● **Exercise directions**
Below are entries. Copy exactly the lines running from the line that holds "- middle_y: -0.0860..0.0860" to the line that holds "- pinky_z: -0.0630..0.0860", with both ends included.

● **Given data**
------------------------------

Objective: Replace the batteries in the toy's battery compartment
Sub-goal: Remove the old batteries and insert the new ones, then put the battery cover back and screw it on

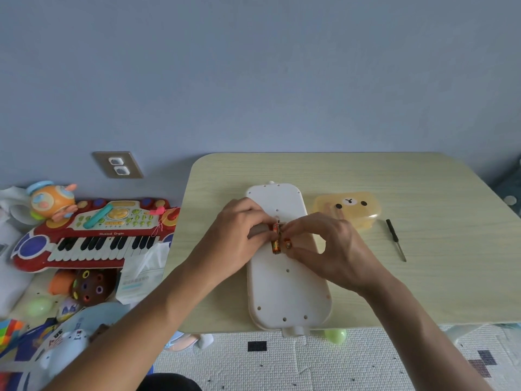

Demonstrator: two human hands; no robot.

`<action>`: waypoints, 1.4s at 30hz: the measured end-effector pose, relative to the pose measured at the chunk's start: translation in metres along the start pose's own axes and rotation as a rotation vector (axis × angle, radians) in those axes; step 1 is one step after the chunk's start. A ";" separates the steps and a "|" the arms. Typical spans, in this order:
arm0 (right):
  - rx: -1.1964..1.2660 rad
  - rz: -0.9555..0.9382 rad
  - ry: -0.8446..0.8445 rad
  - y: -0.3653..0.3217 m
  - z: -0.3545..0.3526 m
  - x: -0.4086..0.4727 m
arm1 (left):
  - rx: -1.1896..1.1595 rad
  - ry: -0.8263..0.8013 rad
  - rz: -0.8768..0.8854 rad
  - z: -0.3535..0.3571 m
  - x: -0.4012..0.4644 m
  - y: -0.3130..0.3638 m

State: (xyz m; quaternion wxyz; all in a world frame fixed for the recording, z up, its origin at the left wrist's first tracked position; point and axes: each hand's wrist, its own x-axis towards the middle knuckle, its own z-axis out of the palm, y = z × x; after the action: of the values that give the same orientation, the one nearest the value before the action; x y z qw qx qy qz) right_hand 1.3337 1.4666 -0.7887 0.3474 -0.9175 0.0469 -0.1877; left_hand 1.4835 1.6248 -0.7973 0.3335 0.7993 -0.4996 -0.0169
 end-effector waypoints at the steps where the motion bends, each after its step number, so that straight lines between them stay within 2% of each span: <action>1: 0.010 -0.003 -0.011 0.001 -0.001 -0.001 | 0.022 0.003 0.015 0.000 -0.002 0.000; 9: -0.074 0.023 0.086 0.006 0.005 -0.004 | 0.077 -0.004 0.129 0.001 -0.012 -0.007; 13: -0.083 0.120 0.115 0.010 0.009 -0.003 | 0.111 -0.004 0.162 0.000 -0.013 -0.008; 19: -0.004 0.236 0.101 0.007 0.017 0.000 | 0.118 -0.026 0.175 0.000 -0.012 -0.010; 24: 0.161 0.427 0.056 0.005 0.022 0.004 | 0.096 -0.009 0.168 0.002 -0.013 -0.011; 29: 0.251 0.514 0.093 0.001 0.030 0.011 | 0.044 -0.009 0.125 0.004 -0.013 -0.011; 36: 0.281 0.484 -0.028 0.008 0.020 0.006 | -0.037 -0.079 0.061 -0.004 -0.012 -0.012; 39: 0.260 0.487 -0.114 0.008 0.015 0.005 | -0.119 -0.091 -0.024 -0.019 -0.011 -0.024; 42: 0.216 0.471 -0.153 0.008 0.014 0.003 | -0.064 -0.018 -0.154 -0.035 -0.011 -0.045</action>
State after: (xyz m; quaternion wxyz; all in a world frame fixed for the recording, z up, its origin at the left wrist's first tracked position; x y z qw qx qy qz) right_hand 1.3423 1.4688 -0.8027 0.4799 -0.8505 0.2123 -0.0359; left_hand 1.5264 1.6640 -0.7982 0.3521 0.8240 -0.4390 -0.0658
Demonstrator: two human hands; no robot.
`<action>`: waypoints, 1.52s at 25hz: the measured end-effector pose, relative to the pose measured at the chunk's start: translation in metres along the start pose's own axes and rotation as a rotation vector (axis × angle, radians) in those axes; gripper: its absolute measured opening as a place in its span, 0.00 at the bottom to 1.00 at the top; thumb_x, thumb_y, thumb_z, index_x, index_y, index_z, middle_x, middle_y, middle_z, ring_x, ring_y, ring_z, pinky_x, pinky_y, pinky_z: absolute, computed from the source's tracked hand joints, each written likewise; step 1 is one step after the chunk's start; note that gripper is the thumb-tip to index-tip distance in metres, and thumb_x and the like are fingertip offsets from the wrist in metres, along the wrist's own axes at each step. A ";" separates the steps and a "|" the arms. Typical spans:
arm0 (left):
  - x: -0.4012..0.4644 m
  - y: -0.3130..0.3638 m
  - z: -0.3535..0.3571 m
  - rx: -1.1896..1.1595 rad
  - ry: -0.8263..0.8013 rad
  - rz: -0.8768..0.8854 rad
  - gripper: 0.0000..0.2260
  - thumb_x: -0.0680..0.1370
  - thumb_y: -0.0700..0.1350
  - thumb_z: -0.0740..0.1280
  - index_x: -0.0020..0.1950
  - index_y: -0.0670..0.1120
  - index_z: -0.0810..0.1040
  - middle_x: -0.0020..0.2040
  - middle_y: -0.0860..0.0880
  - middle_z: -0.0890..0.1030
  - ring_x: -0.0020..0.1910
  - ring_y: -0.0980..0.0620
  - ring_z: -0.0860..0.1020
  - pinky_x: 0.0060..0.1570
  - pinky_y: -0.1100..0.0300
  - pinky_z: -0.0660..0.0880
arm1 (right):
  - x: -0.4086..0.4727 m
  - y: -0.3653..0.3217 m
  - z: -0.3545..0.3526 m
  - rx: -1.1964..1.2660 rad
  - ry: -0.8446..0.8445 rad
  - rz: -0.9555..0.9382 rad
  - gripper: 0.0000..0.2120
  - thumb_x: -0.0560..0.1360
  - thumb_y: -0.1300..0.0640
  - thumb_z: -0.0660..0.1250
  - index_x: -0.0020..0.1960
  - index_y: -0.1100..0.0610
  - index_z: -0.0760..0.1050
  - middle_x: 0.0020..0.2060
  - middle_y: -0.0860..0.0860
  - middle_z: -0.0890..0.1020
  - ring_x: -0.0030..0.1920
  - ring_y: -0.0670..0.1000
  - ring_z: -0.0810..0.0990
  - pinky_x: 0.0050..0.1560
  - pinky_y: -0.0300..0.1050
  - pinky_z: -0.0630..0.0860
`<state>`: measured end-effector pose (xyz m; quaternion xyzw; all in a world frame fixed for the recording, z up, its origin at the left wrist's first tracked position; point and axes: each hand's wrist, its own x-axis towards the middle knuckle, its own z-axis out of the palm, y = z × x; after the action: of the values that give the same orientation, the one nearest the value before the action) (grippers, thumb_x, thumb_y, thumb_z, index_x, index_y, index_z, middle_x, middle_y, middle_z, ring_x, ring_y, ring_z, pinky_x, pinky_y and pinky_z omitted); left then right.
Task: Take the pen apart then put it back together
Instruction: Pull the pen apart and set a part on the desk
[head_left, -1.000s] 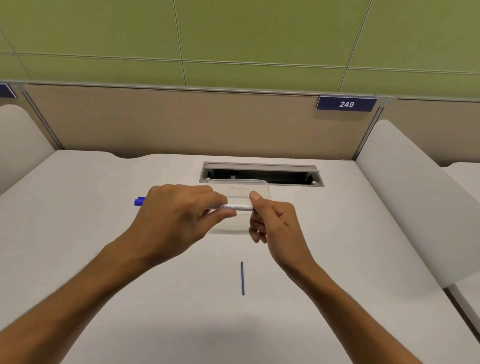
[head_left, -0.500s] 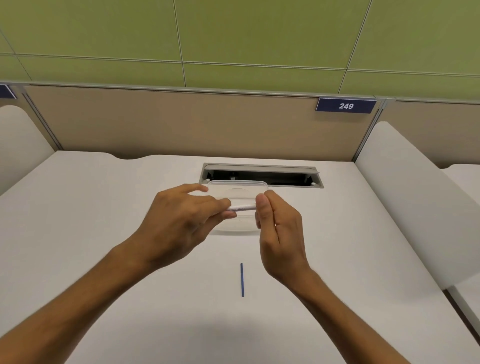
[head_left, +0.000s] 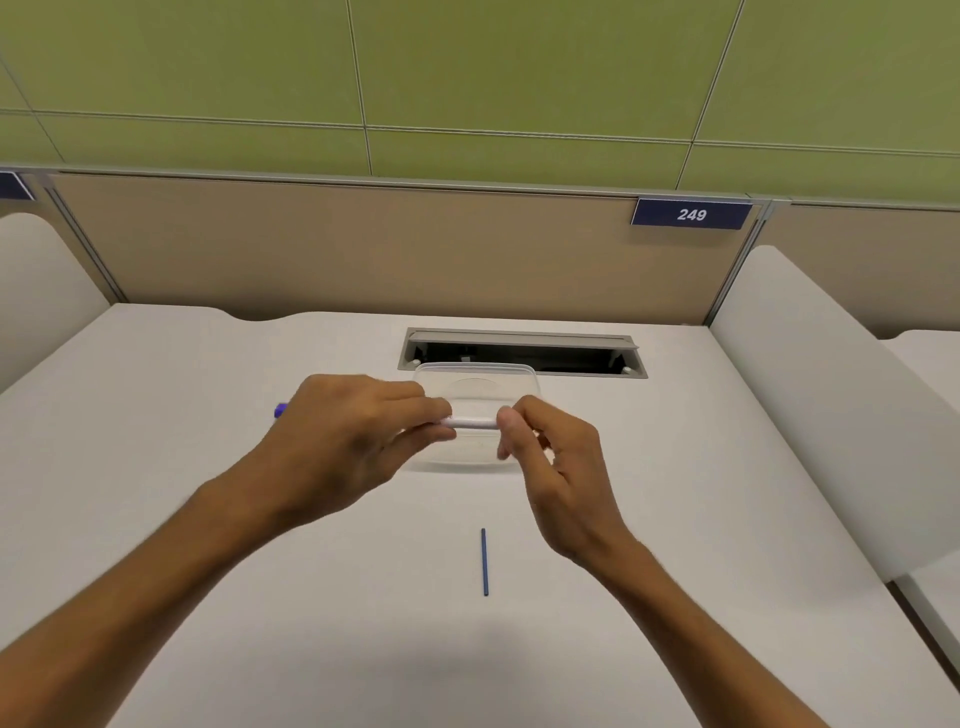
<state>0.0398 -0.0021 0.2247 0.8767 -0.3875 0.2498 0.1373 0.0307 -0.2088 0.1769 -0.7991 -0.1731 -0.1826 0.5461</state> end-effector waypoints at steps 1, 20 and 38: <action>-0.001 0.002 0.002 0.141 0.048 0.061 0.08 0.79 0.48 0.67 0.46 0.46 0.82 0.35 0.51 0.81 0.28 0.47 0.75 0.26 0.57 0.70 | 0.000 -0.002 0.001 0.106 -0.022 0.118 0.20 0.79 0.45 0.56 0.33 0.54 0.72 0.29 0.54 0.76 0.34 0.58 0.73 0.35 0.49 0.69; -0.005 -0.004 -0.006 0.035 0.021 0.123 0.11 0.81 0.47 0.62 0.53 0.44 0.81 0.37 0.49 0.82 0.28 0.44 0.73 0.22 0.56 0.69 | 0.001 0.006 -0.004 -0.370 0.043 -0.492 0.10 0.83 0.54 0.54 0.50 0.59 0.70 0.43 0.57 0.79 0.44 0.52 0.73 0.42 0.42 0.72; -0.006 -0.003 -0.005 -0.113 0.000 0.064 0.13 0.80 0.52 0.62 0.52 0.46 0.82 0.32 0.53 0.79 0.26 0.48 0.71 0.23 0.57 0.70 | -0.002 -0.007 -0.008 -0.195 -0.005 -0.315 0.17 0.83 0.52 0.53 0.40 0.59 0.70 0.34 0.50 0.71 0.34 0.48 0.66 0.34 0.40 0.64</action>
<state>0.0367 0.0053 0.2255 0.8549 -0.4286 0.2315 0.1786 0.0248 -0.2134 0.1845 -0.8117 -0.2788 -0.2798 0.4303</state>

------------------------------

● **Exercise solution**
  - middle_y: -0.0860..0.0860
  - middle_z: -0.0890..0.1020
  - ring_x: -0.0030..0.1920
  - ring_y: -0.0670..0.1000
  - ring_z: -0.0810..0.0990
  - pinky_x: 0.0050..0.1560
  - pinky_y: -0.0300..0.1050
  - pinky_z: -0.0630..0.0860

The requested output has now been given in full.